For thymidine production, tdk gene was deleted, and genes prs, ushA, thyA, dut and ndk were overexpressed. Firstly, tdk was knocked out using the plasmid pCU-tdk as described previously, resulting in strains BSF1T1 and BSK756T1. Subsequently, the plasmid pCU-bdhA-prs was introduced and integrated into the chromosome of the recipient cells by a first single-crossover event, and a second single-crossover event during 12 h cultivation in LB liquid medium yielded the mutant strains BSF1T2 and BSK756T2, in which bdhA has been replaced by the P43-prs fragment. Genes ushA, thyA, dut and ndk were overexpressed by introducing the plasmid pHP13-untd into BSF1T2 and BSK756T2, yielding BSF1T3 and BSK756T3, respectively. For fermentations, single colonies of B. subtilis were transferred into 5 ml LB medium and incubated at 37 °C and 220 rpm. The resulting overnight cultures were used to inoculate 500-ml shake flasks containing 100 ml LBG medium and cultivated at 37 °C and 220 rpm.

Analytical methods

The shape and size of cell were examined and recorded using an Olympus CX41 microscope equipped with an digital camera (Olympus, Tokyo, Japan). All photomicrographs were taken at 1000× magnification. Cell growth was monitored by measuring the optical density at 600 nm (OD600) using a UV–Vis spectrophotometer(TU-1801, Beijing PuxiUniversal Co., Ltd., Beijing, China). Glucose consumption was quantified using a biosensor (SBA-40C, Biology Institute of Shandong Academy of Science, Shandong, China) [49]. Analysis of thymidine and guanosine concentrations was performed using reverse-phase HPLC (HP1100, Agilent, USA) equipped with a Luna C18 column (2)(150 × 4.6 mm, 5 µm, Phenomenex, USA) and the eluents were followed photometrically at 260 nm. For thymidine, the mobile phase was 4 % (v/v) acetonitrile/water containing 0.05 % (v/v) trifluoroacetic acid; The flow rate was 1 ml/min; The retention time for thymidine was 7.35 min [50]. For guanosine, the mobile phase was 4 % (v/v) acetonitrile/water; The flow rate was 0.6 ml/min; The retention time for guanosine was 13.21 min.

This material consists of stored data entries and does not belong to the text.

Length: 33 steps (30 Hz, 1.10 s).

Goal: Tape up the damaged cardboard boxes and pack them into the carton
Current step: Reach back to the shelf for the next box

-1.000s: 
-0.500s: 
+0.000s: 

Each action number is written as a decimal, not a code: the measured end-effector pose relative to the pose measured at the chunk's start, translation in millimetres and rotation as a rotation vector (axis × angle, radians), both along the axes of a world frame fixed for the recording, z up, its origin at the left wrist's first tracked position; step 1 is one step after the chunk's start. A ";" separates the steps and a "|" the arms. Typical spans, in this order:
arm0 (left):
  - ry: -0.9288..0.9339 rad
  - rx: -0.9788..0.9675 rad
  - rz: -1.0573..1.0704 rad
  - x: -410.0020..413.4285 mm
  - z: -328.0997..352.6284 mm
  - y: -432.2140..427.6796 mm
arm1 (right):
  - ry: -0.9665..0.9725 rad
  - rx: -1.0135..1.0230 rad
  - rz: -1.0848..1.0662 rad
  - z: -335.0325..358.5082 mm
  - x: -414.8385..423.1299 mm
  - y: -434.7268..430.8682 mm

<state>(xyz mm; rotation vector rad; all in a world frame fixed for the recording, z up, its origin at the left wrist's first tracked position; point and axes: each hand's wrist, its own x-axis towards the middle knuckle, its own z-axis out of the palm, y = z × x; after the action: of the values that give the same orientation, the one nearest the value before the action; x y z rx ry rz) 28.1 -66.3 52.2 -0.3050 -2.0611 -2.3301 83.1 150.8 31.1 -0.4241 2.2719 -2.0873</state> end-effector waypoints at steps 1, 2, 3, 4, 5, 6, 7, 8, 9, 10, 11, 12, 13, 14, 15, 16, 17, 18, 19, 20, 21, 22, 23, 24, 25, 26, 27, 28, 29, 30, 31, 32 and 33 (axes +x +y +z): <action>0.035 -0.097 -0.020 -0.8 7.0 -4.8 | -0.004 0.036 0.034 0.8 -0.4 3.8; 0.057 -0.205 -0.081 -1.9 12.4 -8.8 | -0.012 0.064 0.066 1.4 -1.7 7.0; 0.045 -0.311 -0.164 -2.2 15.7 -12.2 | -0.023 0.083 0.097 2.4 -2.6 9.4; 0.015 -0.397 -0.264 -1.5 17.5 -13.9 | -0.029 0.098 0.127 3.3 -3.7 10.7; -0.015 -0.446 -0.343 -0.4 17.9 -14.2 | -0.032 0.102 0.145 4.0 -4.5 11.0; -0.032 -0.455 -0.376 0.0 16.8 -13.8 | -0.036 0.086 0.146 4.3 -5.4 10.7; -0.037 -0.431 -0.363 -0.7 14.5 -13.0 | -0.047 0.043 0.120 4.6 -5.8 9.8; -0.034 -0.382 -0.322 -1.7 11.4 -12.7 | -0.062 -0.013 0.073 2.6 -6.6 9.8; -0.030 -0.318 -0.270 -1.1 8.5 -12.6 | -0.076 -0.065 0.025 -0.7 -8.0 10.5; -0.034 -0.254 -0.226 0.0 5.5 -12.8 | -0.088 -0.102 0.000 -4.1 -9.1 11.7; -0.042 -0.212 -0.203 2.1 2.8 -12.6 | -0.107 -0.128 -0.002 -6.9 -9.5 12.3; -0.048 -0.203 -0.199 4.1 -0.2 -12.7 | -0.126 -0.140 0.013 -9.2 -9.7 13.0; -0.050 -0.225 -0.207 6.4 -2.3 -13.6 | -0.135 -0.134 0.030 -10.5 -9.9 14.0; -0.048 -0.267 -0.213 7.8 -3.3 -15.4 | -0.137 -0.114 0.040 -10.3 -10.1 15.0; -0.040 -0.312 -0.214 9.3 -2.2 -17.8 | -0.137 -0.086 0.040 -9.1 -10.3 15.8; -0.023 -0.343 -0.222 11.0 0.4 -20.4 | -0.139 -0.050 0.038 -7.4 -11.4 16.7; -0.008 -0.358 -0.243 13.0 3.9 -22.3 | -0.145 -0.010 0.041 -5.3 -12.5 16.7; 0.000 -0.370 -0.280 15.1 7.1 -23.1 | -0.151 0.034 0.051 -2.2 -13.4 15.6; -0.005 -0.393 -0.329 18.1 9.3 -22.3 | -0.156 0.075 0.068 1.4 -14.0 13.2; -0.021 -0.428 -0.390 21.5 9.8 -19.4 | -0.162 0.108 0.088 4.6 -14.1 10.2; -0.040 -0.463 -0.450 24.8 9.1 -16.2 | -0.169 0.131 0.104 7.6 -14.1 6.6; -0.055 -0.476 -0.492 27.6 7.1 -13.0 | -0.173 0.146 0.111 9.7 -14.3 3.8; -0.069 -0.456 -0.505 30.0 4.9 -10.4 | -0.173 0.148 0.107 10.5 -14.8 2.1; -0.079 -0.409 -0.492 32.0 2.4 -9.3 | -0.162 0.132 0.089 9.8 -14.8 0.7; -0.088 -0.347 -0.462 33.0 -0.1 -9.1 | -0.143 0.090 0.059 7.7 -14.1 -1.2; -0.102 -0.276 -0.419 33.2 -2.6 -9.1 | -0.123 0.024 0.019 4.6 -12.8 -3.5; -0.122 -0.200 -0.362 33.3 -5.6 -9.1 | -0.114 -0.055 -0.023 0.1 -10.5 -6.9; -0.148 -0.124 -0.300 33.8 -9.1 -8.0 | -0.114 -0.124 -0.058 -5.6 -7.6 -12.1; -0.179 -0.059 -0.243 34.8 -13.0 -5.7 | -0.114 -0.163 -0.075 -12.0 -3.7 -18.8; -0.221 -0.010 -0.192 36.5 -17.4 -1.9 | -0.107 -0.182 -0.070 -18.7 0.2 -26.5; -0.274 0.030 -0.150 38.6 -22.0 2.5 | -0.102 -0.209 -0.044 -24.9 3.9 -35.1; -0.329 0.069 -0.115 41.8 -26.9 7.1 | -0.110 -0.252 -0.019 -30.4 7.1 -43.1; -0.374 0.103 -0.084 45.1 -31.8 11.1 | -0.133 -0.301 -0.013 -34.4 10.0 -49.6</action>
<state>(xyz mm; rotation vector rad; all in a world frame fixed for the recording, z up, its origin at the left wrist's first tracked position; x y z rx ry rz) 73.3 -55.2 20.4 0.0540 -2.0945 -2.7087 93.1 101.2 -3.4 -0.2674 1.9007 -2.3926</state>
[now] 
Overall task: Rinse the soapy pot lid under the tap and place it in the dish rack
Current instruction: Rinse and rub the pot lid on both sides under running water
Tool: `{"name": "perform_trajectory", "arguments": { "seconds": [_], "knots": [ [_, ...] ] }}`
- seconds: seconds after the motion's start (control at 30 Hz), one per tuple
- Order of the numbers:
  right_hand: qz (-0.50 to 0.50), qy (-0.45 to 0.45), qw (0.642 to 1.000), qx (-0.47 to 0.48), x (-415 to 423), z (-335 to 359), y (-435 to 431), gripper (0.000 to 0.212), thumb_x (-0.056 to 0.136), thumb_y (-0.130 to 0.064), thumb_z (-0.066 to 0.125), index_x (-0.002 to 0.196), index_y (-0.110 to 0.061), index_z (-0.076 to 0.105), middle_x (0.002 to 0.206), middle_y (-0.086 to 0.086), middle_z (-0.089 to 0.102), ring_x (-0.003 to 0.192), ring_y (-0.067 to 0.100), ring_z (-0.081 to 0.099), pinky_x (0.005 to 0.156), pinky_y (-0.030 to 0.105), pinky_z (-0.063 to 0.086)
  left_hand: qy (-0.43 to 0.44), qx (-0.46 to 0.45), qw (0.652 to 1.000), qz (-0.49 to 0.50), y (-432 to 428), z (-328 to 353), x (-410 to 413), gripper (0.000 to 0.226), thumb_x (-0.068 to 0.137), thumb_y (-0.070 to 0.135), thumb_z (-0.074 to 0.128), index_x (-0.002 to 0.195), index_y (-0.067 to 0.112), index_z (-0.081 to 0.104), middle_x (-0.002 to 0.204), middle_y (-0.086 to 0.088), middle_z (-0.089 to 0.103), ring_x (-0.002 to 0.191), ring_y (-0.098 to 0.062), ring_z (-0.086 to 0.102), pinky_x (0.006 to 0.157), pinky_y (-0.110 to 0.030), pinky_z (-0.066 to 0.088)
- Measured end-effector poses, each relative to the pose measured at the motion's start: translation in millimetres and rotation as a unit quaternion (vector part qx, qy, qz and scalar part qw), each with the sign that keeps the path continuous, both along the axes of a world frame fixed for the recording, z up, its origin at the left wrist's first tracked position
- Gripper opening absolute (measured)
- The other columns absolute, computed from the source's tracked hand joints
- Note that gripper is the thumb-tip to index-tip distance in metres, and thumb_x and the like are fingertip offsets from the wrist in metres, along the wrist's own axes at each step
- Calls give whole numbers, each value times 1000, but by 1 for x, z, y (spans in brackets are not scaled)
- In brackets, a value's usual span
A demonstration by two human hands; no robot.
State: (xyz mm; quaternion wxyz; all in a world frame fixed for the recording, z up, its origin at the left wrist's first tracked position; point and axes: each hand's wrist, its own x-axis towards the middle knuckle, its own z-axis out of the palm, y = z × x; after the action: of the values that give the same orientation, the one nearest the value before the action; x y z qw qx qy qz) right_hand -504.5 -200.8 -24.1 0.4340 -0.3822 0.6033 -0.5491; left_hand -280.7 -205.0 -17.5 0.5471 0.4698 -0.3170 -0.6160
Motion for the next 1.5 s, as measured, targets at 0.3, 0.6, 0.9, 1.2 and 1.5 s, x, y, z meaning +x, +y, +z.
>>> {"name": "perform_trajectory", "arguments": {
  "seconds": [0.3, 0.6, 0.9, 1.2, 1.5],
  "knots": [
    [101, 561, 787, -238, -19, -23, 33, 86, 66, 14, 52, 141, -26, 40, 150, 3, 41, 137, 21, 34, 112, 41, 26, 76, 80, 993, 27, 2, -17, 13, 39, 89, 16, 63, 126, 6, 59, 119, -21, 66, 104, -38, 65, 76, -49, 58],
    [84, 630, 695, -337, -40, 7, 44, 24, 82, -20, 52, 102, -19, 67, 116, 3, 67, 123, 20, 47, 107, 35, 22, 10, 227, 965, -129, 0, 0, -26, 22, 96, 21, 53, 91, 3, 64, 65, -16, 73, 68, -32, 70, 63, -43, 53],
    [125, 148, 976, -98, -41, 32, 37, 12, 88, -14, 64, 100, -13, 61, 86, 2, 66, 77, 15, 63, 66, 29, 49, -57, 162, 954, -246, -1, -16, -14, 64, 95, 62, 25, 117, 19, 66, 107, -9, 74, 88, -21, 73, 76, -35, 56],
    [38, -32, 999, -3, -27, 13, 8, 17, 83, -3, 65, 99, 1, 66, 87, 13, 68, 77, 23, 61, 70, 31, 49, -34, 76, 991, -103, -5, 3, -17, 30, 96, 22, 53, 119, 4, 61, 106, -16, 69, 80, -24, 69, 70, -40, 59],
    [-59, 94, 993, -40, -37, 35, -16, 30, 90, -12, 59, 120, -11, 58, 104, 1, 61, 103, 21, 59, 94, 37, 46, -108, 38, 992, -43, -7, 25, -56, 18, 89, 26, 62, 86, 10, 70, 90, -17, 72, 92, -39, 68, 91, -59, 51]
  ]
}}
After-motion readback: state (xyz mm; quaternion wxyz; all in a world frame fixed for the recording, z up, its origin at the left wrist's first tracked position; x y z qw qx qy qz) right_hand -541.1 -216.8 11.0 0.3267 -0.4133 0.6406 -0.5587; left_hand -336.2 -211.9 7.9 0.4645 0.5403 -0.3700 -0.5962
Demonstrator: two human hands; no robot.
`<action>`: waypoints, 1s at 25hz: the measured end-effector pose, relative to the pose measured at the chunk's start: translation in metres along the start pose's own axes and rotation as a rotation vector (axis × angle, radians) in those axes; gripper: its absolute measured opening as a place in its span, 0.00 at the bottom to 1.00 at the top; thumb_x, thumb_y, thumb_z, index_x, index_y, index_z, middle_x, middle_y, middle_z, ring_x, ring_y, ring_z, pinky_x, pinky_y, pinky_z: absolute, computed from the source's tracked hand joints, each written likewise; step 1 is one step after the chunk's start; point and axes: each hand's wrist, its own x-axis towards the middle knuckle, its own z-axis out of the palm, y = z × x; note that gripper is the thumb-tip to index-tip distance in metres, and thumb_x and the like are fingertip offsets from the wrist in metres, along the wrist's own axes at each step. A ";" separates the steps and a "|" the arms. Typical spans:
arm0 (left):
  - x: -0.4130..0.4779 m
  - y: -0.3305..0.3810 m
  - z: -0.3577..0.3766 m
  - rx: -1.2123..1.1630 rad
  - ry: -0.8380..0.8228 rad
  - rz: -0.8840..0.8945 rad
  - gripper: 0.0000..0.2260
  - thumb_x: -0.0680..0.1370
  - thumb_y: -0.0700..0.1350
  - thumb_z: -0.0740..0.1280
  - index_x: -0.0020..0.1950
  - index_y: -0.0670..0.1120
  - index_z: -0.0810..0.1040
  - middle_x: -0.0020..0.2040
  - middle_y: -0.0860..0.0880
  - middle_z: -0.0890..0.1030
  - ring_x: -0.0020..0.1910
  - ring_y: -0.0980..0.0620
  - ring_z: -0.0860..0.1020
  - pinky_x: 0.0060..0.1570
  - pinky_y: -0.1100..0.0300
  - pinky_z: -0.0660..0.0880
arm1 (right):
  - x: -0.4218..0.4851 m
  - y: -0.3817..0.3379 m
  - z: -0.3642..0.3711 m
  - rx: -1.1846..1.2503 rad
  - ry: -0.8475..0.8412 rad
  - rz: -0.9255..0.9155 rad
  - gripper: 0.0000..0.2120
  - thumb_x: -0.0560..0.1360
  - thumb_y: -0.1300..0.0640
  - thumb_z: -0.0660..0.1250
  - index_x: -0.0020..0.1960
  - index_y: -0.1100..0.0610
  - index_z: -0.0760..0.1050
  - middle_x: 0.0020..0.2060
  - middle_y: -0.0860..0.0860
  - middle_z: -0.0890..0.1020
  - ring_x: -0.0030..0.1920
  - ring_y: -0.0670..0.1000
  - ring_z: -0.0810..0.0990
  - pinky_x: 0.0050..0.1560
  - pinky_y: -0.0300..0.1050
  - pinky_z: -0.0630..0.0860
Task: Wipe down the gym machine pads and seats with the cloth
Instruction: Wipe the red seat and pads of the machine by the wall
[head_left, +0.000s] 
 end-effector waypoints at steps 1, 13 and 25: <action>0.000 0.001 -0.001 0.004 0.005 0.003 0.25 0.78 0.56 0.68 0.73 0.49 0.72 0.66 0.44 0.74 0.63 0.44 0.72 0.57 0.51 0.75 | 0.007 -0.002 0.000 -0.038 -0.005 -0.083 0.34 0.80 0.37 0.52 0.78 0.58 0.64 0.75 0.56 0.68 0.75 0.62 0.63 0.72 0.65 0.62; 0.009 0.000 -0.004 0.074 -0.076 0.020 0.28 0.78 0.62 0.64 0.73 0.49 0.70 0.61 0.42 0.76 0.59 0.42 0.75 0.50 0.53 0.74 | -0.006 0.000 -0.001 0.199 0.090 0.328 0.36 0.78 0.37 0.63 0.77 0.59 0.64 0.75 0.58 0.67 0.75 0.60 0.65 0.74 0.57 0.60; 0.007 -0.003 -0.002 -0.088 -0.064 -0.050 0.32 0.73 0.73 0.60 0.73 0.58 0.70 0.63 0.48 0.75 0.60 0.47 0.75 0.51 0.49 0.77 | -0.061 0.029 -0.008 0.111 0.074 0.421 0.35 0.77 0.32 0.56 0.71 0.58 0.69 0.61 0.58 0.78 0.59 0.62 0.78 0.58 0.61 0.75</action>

Quantitative real-time reverse transcription PCR analysis was performed as follows: cultures were harvested when cells reached the mid-exponential growth phase. RNA was extracted using the RNAprep pure Cell/Bacteria Kit (Tiangen, Beijing, China) according to the manufacturer’s protocol. Subsequently the RNA was used as template to amplify cDNA using the FastQuant RT Kit (Tiangen, Beijing, China). The resulting cDNA was analysed using a Light Cycler 480 II (Roche, Basel, Switzerland) and RealMasterMix (SYBR Green I, Tiangen, Beijing, China). The 16s rRNA gene rrnA-16S was used as internal control. Data were quantified using the 2−ΔΔCt method.